Material shown.
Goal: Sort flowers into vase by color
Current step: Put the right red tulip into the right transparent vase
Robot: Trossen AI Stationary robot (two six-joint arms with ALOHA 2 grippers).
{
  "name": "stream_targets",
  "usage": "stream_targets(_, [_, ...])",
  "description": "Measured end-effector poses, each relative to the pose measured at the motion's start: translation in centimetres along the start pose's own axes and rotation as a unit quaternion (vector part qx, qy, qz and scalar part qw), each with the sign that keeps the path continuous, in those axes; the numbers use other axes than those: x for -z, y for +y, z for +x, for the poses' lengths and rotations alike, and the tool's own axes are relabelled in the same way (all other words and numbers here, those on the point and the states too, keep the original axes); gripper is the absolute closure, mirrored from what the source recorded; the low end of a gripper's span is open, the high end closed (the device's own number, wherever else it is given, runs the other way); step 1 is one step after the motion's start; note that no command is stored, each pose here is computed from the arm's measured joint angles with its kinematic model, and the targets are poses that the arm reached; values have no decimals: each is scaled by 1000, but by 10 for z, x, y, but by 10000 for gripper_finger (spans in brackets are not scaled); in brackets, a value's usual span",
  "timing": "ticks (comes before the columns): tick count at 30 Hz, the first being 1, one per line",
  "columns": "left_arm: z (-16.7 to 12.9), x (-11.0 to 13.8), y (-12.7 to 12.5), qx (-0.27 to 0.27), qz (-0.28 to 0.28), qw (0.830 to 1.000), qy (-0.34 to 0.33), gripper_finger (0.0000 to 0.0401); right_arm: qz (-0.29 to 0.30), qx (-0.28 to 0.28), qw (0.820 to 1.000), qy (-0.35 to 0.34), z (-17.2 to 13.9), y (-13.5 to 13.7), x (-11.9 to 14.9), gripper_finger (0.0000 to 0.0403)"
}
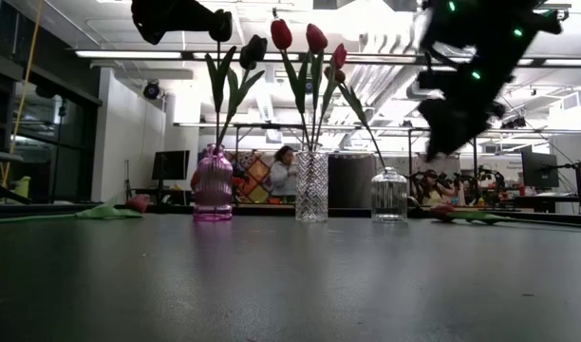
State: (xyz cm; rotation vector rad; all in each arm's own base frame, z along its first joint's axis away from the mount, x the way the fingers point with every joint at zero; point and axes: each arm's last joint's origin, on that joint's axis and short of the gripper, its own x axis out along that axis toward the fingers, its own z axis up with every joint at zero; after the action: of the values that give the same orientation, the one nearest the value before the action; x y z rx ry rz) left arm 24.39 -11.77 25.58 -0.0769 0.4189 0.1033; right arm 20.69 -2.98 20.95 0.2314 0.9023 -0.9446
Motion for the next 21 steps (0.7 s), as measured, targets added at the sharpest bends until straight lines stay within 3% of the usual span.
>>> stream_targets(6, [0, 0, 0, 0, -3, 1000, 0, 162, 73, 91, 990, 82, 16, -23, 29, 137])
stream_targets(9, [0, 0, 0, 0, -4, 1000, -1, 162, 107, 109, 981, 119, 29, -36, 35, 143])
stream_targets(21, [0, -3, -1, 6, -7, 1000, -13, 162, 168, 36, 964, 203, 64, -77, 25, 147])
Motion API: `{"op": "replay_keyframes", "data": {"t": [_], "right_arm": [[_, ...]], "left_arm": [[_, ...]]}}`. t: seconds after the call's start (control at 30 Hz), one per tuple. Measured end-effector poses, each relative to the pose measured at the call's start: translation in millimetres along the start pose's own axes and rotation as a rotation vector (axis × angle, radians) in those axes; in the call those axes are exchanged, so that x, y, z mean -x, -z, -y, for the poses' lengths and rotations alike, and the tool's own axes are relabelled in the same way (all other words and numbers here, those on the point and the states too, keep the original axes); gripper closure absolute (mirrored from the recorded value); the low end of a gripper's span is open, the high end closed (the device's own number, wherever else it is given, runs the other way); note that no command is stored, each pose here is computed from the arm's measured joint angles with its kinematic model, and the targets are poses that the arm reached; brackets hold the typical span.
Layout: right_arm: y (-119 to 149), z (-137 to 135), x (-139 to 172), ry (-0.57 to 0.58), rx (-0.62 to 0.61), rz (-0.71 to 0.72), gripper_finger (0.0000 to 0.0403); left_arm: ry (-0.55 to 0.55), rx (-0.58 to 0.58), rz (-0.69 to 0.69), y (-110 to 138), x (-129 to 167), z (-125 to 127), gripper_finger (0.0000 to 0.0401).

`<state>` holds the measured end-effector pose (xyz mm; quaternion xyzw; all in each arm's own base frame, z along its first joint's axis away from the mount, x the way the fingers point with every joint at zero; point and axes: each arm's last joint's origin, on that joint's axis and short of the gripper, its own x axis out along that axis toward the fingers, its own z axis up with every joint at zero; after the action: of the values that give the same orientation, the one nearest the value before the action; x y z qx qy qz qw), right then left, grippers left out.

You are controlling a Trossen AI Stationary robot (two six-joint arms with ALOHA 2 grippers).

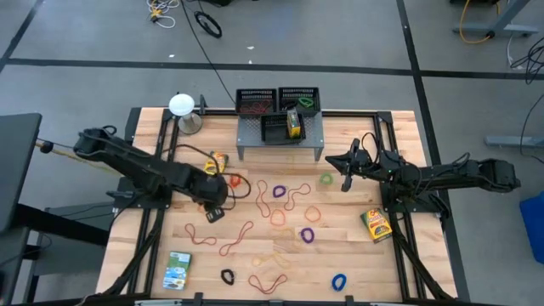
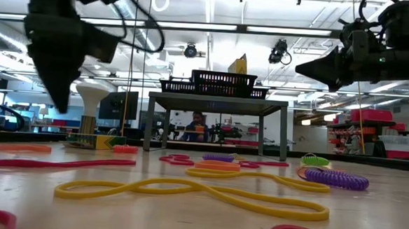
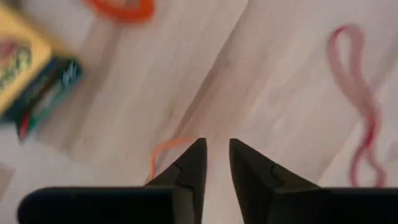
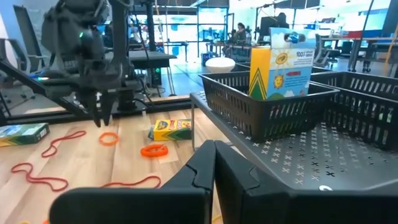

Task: Pick & Place Office Desk Supplies
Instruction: Put the orange rubber band into the top left black basket on the shelf

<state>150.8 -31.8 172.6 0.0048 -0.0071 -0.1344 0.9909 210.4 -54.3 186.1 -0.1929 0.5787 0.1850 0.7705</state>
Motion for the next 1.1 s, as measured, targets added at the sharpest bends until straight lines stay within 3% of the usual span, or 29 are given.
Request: {"op": "replay_keyframes", "data": {"t": [0.13, 0.3, 0.37, 0.53, 1.1], "right_arm": [[1, 0, 0, 0.000, 0.001, -0.005, 0.0385], [1, 0, 0, 0.000, 0.003, -0.015, 0.0385], [2, 0, 0, 0.000, 0.003, -0.018, 0.0385], [2, 0, 0, 0.000, 0.010, -0.018, 0.0385], [2, 0, 0, 0.000, 0.027, -0.018, 0.0384]], "left_arm": [[-0.047, -0.007, -0.051, 8, -16, 1, 0.0295], [-0.110, 0.013, -0.107, 21, -35, -14, 0.0279], [-0.102, 0.027, -0.116, 25, -40, -17, 0.0274], [0.037, -0.002, -0.078, 24, -46, -9, 0.0270], [0.037, -0.029, -0.093, 22, -42, -5, 0.0254]]}}
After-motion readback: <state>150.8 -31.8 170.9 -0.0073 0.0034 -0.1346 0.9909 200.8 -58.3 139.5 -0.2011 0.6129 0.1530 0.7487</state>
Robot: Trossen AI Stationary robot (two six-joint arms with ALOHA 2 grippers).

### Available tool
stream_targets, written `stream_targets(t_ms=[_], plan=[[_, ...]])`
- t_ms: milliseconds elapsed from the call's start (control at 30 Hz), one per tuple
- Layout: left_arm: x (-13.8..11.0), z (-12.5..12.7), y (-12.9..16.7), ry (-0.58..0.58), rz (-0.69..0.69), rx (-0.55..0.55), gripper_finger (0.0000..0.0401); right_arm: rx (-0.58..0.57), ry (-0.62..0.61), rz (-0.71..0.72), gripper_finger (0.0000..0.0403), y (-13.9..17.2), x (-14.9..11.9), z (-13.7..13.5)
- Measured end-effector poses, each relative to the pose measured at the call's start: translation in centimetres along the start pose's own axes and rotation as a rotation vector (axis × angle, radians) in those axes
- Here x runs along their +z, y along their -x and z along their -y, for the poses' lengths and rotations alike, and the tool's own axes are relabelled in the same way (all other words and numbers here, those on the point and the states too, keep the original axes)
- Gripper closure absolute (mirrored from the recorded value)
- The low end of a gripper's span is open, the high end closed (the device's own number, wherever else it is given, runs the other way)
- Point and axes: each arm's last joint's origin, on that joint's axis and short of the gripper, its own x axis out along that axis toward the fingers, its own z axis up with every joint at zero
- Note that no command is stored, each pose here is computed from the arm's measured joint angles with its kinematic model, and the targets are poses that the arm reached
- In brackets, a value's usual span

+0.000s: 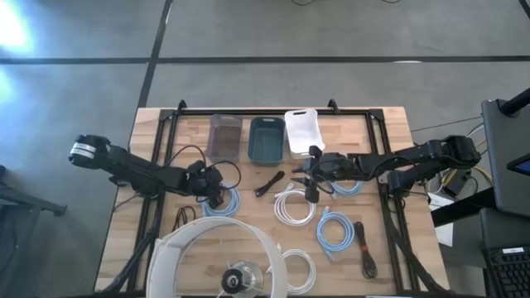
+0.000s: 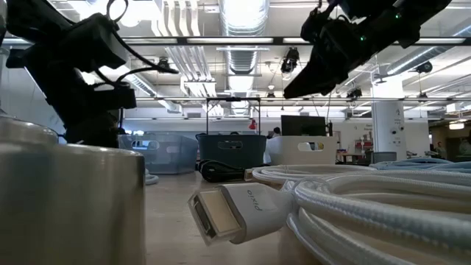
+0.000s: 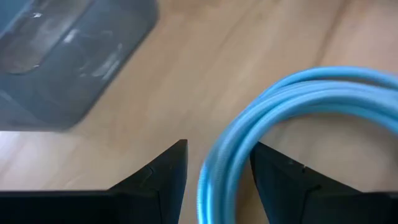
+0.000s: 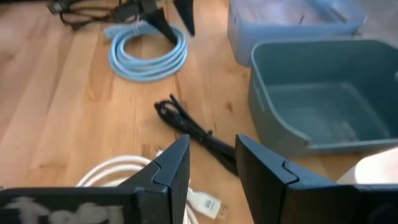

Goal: Sort HDMI cables
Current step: Put the middle blue HDMI cable into the black bin

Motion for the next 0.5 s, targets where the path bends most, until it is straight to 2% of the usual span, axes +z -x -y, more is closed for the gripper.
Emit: stream_targets(t_ms=[167, 333, 433, 500], plan=[[-0.2, 0.1, -0.6, -0.012, -0.010, 0.031, 0.0234, -0.006, 0.005, -0.051, 0.0273, -1.1, -0.9, -0.1], [0.1, 0.4, -0.7, -0.014, -0.013, 0.020, 0.0306, -0.010, 0.003, -0.089, 0.0278, -1.9, -1.5, -0.1], [1.3, 0.8, 0.0, 0.007, 0.026, 0.000, 0.0357, -0.011, -0.001, -0.101, 0.0283, -2.1, -1.6, -0.1], [2.7, 1.2, 0.8, -0.007, 0.076, -0.015, 0.0360, -0.011, -0.001, -0.099, 0.0286, -2.0, -1.6, -0.1]])
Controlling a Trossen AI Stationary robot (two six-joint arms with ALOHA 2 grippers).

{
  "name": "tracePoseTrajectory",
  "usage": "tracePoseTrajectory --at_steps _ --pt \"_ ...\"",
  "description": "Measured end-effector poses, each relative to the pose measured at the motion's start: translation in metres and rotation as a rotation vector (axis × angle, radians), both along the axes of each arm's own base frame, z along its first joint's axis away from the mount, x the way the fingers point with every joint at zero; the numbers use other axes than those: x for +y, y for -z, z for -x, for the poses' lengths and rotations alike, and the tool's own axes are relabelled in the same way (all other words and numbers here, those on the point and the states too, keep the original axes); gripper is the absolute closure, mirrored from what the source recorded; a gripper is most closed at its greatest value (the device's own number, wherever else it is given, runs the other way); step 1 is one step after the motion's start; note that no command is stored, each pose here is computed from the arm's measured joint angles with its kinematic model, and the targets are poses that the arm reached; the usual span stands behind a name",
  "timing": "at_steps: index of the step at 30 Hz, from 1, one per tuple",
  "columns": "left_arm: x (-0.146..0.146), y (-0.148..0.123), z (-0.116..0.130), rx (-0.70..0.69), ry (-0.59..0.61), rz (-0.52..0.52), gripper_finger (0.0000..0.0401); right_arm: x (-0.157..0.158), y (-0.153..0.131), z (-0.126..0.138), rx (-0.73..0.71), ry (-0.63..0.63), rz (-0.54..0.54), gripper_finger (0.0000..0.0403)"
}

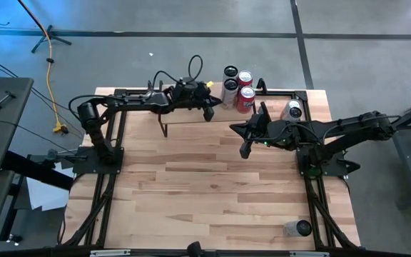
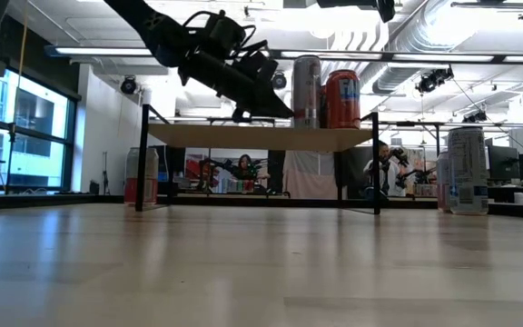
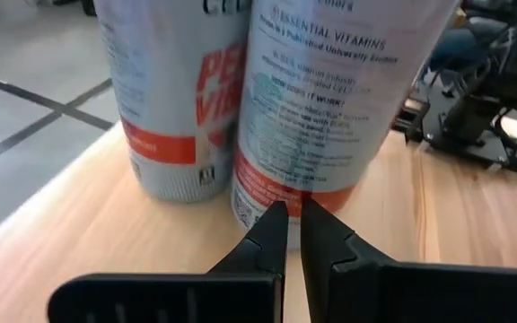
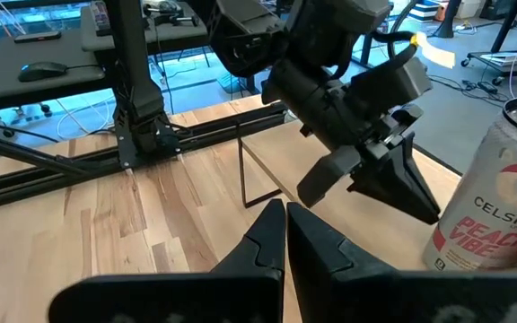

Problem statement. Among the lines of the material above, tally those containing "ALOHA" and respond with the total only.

Your solution. 4